Depreciation and Amortization Expenses.  Depreciation and amortization expenses are impacted by net additions to utility plant and other property (such as new generation, transmission, and distribution facilities), and changes in depreciation and amortization rates.  See "Capital Expenditures" below for information regarding the planned additions to our facilities.  See Note 3 regarding deferral of certain costs pursuant to an ACC order.
 
Property Taxes.  Taxes other than income taxes consist primarily of property taxes, which are affected by the value of property in-service and under construction, assessment ratios, and tax rates.  The average property tax rate in Arizona for APS, which owns essentially all of our property, was 11.0% of the assessed value for 2015, 10.7% for 2014 and 10.5% for 2013.  We expect property taxes to increase as we add new generating units and continue with improvements and expansions to our existing generating units, transmission and distribution facilities.  (See Note 3 for property tax deferrals contained in the 2012 Settlement Agreement.)
 
Income Taxes.  Income taxes are affected by the amount of pretax book income, income tax rates, certain deductions and non-taxable items, such as AFUDC.  In addition, income taxes may also be affected by the settlement of issues with taxing authorities.
 
Interest Expense.  Interest expense is affected by the amount of debt outstanding and the interest rates on that debt (see Note 2).  The primary factors affecting borrowing levels are expected to be our capital expenditures, long-term debt maturities, equity issuances and internally generated cash flow.  An allowance for borrowed funds used during construction offsets a portion of interest expense while capital projects are under construction.  We stop accruing AFUDC on a project when it is placed in commercial operation.

RESULTS OF OPERATIONS

Pinnacle West’s only reportable business segment is our regulated electricity segment, which consists of traditional regulated retail and wholesale electricity businesses (primarily retail and wholesale sales supplied to traditional cost-based rate regulation ("Native Load") customers) and related activities and includes electricity generation, transmission and distribution.
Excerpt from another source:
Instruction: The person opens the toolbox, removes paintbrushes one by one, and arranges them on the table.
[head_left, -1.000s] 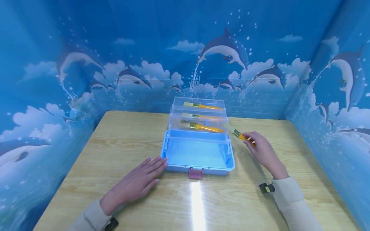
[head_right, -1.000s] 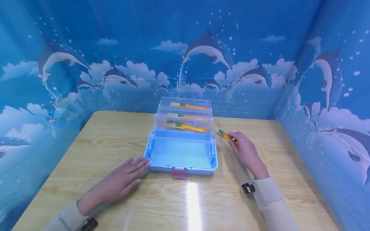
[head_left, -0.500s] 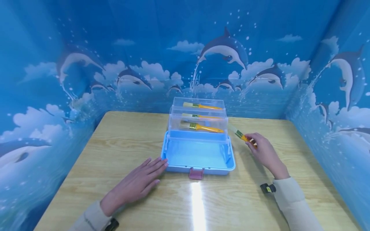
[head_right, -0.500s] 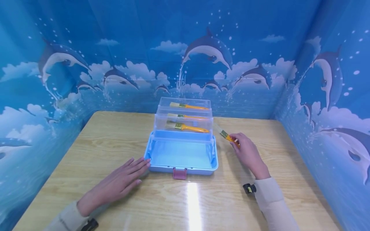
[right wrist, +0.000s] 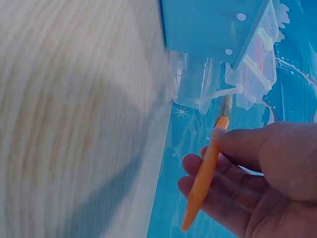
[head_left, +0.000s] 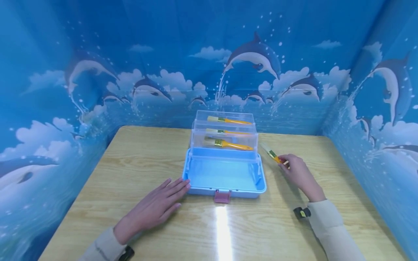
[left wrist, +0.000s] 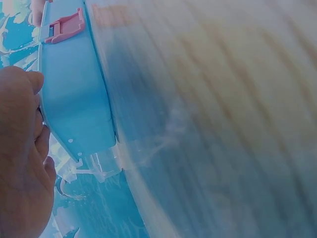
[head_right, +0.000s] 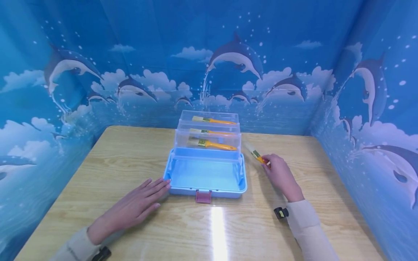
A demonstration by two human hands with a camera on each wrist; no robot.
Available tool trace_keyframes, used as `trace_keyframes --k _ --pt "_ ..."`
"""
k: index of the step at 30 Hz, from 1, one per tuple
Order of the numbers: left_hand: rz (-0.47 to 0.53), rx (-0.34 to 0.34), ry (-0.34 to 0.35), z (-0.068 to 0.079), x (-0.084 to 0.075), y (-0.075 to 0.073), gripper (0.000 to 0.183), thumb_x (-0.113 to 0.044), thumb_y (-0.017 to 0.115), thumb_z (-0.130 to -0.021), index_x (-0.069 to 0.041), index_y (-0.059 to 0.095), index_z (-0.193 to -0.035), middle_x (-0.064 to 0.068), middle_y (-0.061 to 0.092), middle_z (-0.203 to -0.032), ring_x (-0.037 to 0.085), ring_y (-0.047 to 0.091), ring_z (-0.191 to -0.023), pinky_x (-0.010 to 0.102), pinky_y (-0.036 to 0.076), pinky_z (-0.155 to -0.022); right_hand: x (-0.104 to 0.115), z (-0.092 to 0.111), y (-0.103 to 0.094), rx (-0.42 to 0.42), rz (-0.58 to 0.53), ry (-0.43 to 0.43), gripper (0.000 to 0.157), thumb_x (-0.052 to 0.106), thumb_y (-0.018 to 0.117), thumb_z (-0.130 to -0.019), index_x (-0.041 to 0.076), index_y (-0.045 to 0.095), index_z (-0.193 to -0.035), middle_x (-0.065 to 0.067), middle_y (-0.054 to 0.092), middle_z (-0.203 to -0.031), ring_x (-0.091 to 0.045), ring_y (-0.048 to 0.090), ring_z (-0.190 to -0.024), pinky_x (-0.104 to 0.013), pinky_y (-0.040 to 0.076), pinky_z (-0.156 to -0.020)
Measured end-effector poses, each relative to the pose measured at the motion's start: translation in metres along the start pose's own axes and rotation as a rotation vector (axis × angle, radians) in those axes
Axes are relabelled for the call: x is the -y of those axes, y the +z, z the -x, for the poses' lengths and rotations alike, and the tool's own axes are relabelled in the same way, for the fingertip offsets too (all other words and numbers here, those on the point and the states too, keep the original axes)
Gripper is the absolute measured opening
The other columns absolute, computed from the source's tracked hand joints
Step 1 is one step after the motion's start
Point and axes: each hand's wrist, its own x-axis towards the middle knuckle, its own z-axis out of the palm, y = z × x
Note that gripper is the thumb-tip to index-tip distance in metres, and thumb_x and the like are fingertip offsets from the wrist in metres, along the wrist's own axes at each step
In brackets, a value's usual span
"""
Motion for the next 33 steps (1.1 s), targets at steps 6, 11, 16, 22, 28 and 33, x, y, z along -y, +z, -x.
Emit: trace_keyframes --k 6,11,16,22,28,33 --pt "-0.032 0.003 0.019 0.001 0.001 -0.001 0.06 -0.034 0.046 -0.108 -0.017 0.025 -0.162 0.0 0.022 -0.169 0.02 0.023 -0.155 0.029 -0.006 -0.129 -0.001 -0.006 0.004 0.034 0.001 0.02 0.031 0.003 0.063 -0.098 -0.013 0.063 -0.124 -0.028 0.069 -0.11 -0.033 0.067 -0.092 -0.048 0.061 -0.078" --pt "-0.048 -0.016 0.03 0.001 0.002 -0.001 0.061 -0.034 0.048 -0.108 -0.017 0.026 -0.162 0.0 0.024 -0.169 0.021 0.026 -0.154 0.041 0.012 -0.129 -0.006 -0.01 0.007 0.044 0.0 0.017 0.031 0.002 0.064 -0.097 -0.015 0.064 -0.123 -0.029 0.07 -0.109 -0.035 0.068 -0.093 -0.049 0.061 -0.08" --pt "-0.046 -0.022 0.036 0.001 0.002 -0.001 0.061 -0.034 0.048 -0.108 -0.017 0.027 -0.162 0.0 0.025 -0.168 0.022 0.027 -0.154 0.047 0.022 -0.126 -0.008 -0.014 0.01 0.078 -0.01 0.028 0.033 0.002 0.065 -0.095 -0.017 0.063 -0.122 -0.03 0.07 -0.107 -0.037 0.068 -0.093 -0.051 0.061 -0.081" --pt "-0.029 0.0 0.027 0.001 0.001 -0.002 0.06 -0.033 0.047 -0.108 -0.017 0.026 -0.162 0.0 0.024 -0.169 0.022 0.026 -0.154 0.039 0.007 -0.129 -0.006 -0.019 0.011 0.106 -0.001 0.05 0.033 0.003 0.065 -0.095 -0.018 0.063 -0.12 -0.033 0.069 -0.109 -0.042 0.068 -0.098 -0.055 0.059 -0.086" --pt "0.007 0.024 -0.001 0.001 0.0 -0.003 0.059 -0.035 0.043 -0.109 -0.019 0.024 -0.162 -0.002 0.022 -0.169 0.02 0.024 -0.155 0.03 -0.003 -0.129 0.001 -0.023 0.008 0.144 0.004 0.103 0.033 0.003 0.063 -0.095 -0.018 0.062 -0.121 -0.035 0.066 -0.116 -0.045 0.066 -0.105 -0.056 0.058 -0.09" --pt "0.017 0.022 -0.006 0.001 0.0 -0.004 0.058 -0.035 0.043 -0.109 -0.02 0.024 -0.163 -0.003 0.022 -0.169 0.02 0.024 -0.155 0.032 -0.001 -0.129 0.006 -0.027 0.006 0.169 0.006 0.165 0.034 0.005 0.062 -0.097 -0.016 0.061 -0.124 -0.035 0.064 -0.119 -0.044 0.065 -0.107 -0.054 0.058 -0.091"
Operating ResultsThree-month period ended June 30, 2016 compared with three-month period ended June 30, 2015.

Our consolidated net income attributable to common shareholders for the three months ended June 30, 2016 was $121 million, compared with consolidated net income attributable to common shareholders of $123 million for the prior-year period.  The results reflect a decrease of approximately $2 million for the regulated electricity segment primarily due to higher operations and maintenance expenses related to employee benefit costs, partially offset by the effects of weather and higher retail sales due to customer growth and changes in customer usage patterns and related pricing.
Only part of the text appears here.